「ワープドアを使えば、銀河系のどんな所へも、簡単に行くことができるんです。そうやって、さまざまな星を訪ね、いろんなことを勉強するのが、キエール人は大好きだし、とても大切な仕事だと考えているんです」
ハツさんは首をかしげました。
「銀河系のたくさんの星の中から、あなたは、どうして、地球を選んだの?」
ミエンダー氏は、にっこり。明るい木もれ日のようです。
「キエール星の子供たちは、望遠鏡をのぞいて大きくなります。大人になったら、ワープドアをくぐって、旅をするのが、何よりの夢なので。ぼくも、毎晩、夜空をながめて、大きくなりました。
青くきらめく若い星。年老いて死にゆく赤い巨星。にじ色の美しい雲に包まれて、もうかがやくのをやめてしまった暗い星。
とりわけ、ぼくは、銀河のすみっこの、つつましいオレンジ色の星にひかれました。その暖かい色を見ていると、なぜか、ほっと、心がなごんで。それが、あなた方の太陽でした。
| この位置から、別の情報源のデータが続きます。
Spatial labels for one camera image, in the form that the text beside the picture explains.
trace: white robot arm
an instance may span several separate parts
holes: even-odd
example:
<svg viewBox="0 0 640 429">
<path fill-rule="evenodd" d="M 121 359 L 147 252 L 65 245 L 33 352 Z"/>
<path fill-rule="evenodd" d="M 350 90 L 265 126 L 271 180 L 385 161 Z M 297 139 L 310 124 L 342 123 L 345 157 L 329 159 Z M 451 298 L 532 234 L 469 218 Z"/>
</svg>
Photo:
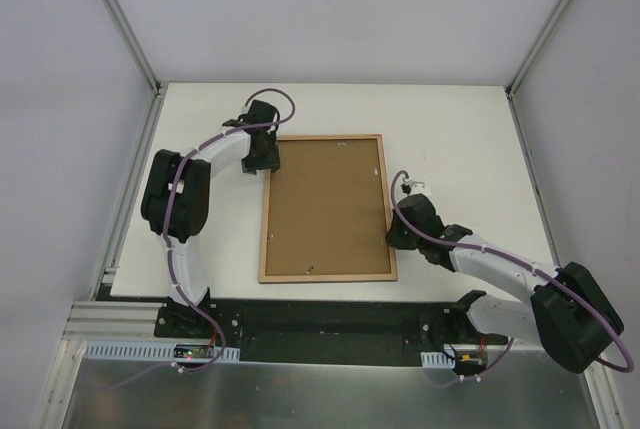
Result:
<svg viewBox="0 0 640 429">
<path fill-rule="evenodd" d="M 401 187 L 407 197 L 396 203 L 393 189 L 403 174 Z M 536 263 L 488 243 L 468 228 L 445 226 L 424 194 L 411 194 L 413 186 L 404 171 L 394 178 L 387 243 L 396 249 L 417 249 L 432 264 L 477 277 L 516 299 L 482 291 L 467 294 L 467 317 L 476 330 L 539 344 L 575 373 L 600 361 L 600 354 L 615 342 L 627 360 L 625 372 L 633 370 L 618 338 L 624 330 L 622 320 L 584 266 Z"/>
<path fill-rule="evenodd" d="M 220 132 L 227 130 L 228 128 L 223 127 Z M 251 136 L 246 132 L 236 132 L 224 137 L 218 143 L 210 145 L 194 156 L 192 160 L 208 163 L 211 167 L 210 179 L 213 179 L 227 166 L 247 157 L 250 148 Z M 184 157 L 188 152 L 182 152 L 181 156 Z M 198 305 L 209 288 L 200 256 L 200 236 L 189 237 L 184 243 L 180 242 L 177 237 L 169 236 L 169 239 L 173 248 L 175 274 L 180 281 L 182 290 L 190 301 Z M 158 242 L 163 250 L 169 249 L 167 241 L 161 234 L 158 235 Z M 175 285 L 171 286 L 169 297 L 180 304 L 187 305 L 187 302 L 176 290 Z"/>
<path fill-rule="evenodd" d="M 197 306 L 209 289 L 198 234 L 209 213 L 210 180 L 236 161 L 242 161 L 243 171 L 251 174 L 280 167 L 276 118 L 279 112 L 274 106 L 253 100 L 246 114 L 225 122 L 209 143 L 182 153 L 161 150 L 154 156 L 141 211 L 158 235 L 163 250 L 171 251 L 169 297 L 173 301 Z M 174 190 L 173 182 L 181 165 Z M 174 200 L 170 204 L 172 192 Z"/>
</svg>

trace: gray wall
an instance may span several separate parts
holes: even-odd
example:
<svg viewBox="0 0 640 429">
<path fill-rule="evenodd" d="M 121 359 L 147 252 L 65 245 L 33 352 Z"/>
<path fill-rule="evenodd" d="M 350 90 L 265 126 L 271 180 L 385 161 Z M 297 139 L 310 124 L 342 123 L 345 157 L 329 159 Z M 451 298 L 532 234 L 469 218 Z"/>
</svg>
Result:
<svg viewBox="0 0 640 429">
<path fill-rule="evenodd" d="M 576 0 L 515 102 L 560 258 L 592 270 L 640 359 L 638 0 Z M 616 380 L 640 427 L 640 371 Z"/>
<path fill-rule="evenodd" d="M 0 0 L 0 427 L 32 423 L 149 90 L 100 0 Z"/>
<path fill-rule="evenodd" d="M 119 0 L 162 80 L 504 85 L 555 0 Z"/>
</svg>

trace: wooden frame
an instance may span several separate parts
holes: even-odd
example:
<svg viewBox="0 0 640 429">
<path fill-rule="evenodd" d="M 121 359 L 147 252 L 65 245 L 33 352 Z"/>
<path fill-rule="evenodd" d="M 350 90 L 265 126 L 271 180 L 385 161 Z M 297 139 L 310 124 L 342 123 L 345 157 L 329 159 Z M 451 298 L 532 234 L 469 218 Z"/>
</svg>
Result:
<svg viewBox="0 0 640 429">
<path fill-rule="evenodd" d="M 391 226 L 392 212 L 389 199 L 389 187 L 387 170 L 384 160 L 384 146 L 381 134 L 357 134 L 357 135 L 327 135 L 327 136 L 281 136 L 279 141 L 327 141 L 327 140 L 375 140 L 378 146 L 378 161 L 380 166 L 380 181 L 382 184 L 382 196 L 386 227 Z M 397 281 L 398 268 L 396 264 L 395 250 L 388 247 L 390 273 L 376 274 L 331 274 L 331 275 L 267 275 L 267 242 L 269 238 L 269 201 L 271 194 L 271 172 L 267 172 L 264 182 L 262 230 L 260 244 L 260 273 L 258 280 L 261 283 L 291 283 L 291 282 L 374 282 Z"/>
</svg>

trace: white table
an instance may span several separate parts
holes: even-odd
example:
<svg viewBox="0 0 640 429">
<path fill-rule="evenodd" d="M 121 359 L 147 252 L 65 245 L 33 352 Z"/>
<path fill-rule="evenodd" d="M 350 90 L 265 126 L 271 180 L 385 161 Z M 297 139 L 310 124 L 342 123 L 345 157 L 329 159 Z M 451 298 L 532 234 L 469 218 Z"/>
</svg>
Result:
<svg viewBox="0 0 640 429">
<path fill-rule="evenodd" d="M 269 84 L 171 84 L 111 294 L 164 297 L 166 261 L 140 216 L 150 161 L 160 149 L 184 150 L 236 117 L 247 96 Z M 473 229 L 494 244 L 550 262 L 551 256 L 511 113 L 501 87 L 276 84 L 298 105 L 279 134 L 382 134 L 389 183 L 399 169 L 426 181 L 445 224 Z M 288 114 L 287 101 L 264 100 Z M 240 163 L 211 185 L 201 233 L 213 297 L 378 301 L 453 301 L 471 289 L 504 294 L 477 279 L 398 251 L 397 282 L 259 284 L 263 176 Z"/>
</svg>

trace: metal frame
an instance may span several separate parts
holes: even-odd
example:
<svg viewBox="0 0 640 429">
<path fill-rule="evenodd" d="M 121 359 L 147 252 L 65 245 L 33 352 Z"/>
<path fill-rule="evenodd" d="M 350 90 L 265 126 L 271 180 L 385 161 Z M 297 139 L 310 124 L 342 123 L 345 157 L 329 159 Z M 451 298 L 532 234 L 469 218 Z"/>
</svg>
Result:
<svg viewBox="0 0 640 429">
<path fill-rule="evenodd" d="M 160 88 L 160 81 L 156 77 L 151 65 L 149 64 L 149 60 L 144 54 L 142 47 L 140 47 L 140 43 L 138 42 L 138 38 L 136 37 L 133 29 L 131 29 L 131 25 L 127 20 L 127 17 L 122 10 L 122 6 L 118 0 L 102 0 L 104 2 L 111 19 L 113 20 L 114 25 L 120 32 L 122 36 L 122 40 L 124 44 L 127 46 L 127 49 L 133 56 L 140 72 L 147 79 L 147 83 L 151 87 L 153 91 L 157 91 Z"/>
<path fill-rule="evenodd" d="M 153 97 L 147 109 L 146 120 L 139 136 L 134 158 L 128 168 L 129 176 L 121 195 L 118 211 L 112 221 L 112 230 L 104 256 L 100 260 L 99 274 L 95 284 L 96 291 L 102 283 L 108 284 L 113 280 L 118 256 L 126 236 L 126 227 L 133 212 L 137 188 L 142 178 L 145 161 L 151 147 L 151 141 L 167 89 L 167 85 L 161 83 L 155 75 L 118 0 L 102 1 L 120 32 L 124 44 L 153 91 Z M 535 191 L 549 247 L 556 263 L 558 262 L 558 254 L 544 205 L 540 199 L 540 191 L 530 151 L 512 100 L 514 94 L 522 86 L 522 83 L 533 68 L 537 58 L 551 40 L 555 28 L 565 16 L 572 2 L 573 0 L 558 0 L 556 2 L 522 64 L 506 87 L 514 126 L 520 140 L 531 184 Z M 87 340 L 146 341 L 149 343 L 158 341 L 153 337 L 153 330 L 160 305 L 160 303 L 95 301 L 74 303 L 53 363 L 44 400 L 41 402 L 37 413 L 35 427 L 60 428 L 62 426 Z M 208 341 L 162 339 L 161 342 L 206 343 Z M 539 348 L 529 346 L 518 346 L 517 349 L 539 350 Z M 611 372 L 598 364 L 594 364 L 585 371 L 585 378 L 600 425 L 605 429 L 625 427 L 626 421 L 624 421 L 624 417 L 619 411 L 619 398 Z"/>
<path fill-rule="evenodd" d="M 571 6 L 572 2 L 573 0 L 558 0 L 553 6 L 551 13 L 547 17 L 547 20 L 544 21 L 540 32 L 538 32 L 533 45 L 520 64 L 520 67 L 516 71 L 515 76 L 507 85 L 507 96 L 509 97 L 509 99 L 513 99 L 515 93 L 518 91 L 520 86 L 522 86 L 522 83 L 533 68 L 535 62 L 537 61 L 544 48 L 551 40 L 556 27 L 558 27 L 558 24 L 563 19 L 563 16 L 566 14 L 567 9 Z"/>
<path fill-rule="evenodd" d="M 40 404 L 33 427 L 38 429 L 62 427 L 85 347 L 84 341 L 63 340 L 60 343 L 49 374 L 45 401 Z"/>
</svg>

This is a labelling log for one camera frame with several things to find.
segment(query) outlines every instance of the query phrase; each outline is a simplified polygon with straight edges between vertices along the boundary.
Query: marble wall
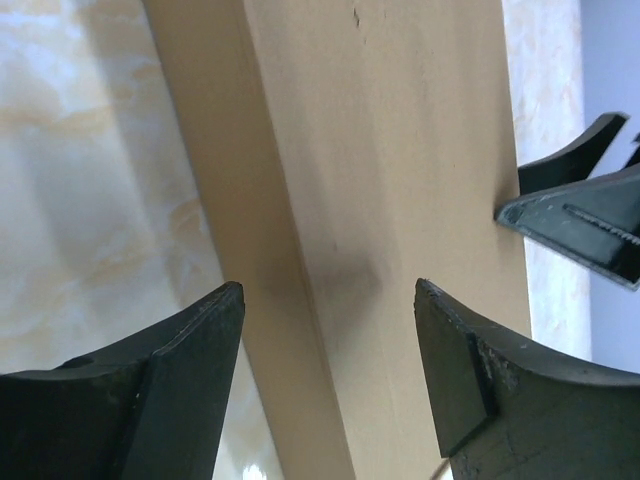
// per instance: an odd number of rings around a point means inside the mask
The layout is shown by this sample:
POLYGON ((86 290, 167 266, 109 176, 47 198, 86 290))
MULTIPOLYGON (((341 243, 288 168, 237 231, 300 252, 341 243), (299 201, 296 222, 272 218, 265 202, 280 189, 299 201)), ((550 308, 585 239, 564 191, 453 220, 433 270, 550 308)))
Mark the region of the marble wall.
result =
MULTIPOLYGON (((0 371, 222 282, 140 0, 0 0, 0 371)), ((244 349, 216 478, 282 478, 244 349)))

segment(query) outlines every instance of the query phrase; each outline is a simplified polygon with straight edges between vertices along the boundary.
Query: beige marble veining
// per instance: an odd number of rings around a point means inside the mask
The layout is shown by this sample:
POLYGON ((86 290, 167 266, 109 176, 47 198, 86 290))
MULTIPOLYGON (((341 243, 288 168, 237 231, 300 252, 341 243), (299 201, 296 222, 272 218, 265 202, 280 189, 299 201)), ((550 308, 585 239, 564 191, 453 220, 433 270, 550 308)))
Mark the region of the beige marble veining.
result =
MULTIPOLYGON (((139 0, 0 0, 0 371, 52 368, 222 282, 139 0)), ((241 348, 215 478, 281 478, 241 348)))

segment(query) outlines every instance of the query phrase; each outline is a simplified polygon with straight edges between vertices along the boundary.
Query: light wood surface
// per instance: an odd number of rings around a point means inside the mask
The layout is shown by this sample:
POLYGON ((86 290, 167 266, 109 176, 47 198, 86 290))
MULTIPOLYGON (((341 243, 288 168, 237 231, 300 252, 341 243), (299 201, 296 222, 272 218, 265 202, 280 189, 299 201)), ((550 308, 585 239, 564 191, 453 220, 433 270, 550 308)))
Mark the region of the light wood surface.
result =
POLYGON ((500 0, 146 4, 285 476, 426 478, 416 279, 529 330, 500 0))

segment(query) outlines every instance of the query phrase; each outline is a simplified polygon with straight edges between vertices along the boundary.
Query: wooden plank
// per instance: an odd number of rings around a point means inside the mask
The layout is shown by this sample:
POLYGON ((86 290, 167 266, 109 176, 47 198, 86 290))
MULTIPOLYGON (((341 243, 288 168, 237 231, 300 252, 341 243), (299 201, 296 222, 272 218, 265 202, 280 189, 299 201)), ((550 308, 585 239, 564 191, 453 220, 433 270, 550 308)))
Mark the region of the wooden plank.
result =
POLYGON ((145 6, 284 474, 354 478, 242 5, 145 6))
POLYGON ((529 330, 500 0, 246 4, 356 477, 425 478, 416 279, 529 330))
POLYGON ((500 0, 146 3, 285 475, 424 478, 416 279, 529 328, 500 0))

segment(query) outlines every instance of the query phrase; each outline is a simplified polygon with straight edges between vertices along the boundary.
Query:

成人して、星間旅行が許された時、ぼくは、迷わず、ここを選びました。ほんとにうれしかったですよ、初めて、あこがれの地球に来た時は!」
「じゃあ、もう、何度も地球に来ているの、今までに!?」
「はい。そのたびに、いろいろな発見がありました。でも、今度の旅は特別ですよ! あなた方、地球人とお友達になれて!」
ハツさんの心は、遠くて近い、キエール星に飛んで行きました。
「キエール星から私たちの太陽を見たら、どんな風に見えるの? それは、どんな夜空なの?」
「そりゃあ、すばらしいですよ、ここより、ずっとたくさんの星が見えて! その間を、4つの月と17のわく星が、順ぐりにわたって行くんです。あなた方の太陽は、青い、美しいふたご星によりそうように、小さく、光って見えますよ」
目を閉じて、じっと、耳をかたむけていたハツさんは、目を開いて、聞きました。
「ミエンダーさん、私もキエール星に行けないかしら?」
ミエンダー氏が、ちょっと、顔をしかめたように見えました。
「ああ、それは難しいですね。あなた方は、ワープドアを通りぬけるには、だいぶ、重過ぎるんですよ」
「重過ぎるの? 私は、たった、34キログラムしかないのに・・・」
ハツさんは、しょんぼり、うなだれました。